→ What you have to do
Write out every line below that includes the word "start".

*** Data section ***

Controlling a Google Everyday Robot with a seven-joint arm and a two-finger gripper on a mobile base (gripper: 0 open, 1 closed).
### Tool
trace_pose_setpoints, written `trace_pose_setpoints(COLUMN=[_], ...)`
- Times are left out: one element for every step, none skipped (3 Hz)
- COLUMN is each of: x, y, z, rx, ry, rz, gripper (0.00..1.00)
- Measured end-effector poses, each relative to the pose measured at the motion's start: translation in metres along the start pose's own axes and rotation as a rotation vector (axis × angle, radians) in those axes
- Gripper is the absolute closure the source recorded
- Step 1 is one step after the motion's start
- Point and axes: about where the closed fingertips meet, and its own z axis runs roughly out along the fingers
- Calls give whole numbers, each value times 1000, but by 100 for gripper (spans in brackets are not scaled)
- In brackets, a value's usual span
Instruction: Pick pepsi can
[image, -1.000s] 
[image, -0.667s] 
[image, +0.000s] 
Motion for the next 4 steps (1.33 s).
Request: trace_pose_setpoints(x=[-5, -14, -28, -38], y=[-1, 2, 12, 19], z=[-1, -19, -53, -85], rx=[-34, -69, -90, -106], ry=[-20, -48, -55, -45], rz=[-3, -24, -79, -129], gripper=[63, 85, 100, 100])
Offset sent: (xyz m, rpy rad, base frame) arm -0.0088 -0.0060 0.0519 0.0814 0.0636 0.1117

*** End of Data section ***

→ Task output
- Measured end-effector poses, each relative to the pose measured at the motion's start: translation in metres along the start pose's own axes and rotation as a rotation vector (axis × angle, radians) in those axes
- Step 1 is one step after the motion's start

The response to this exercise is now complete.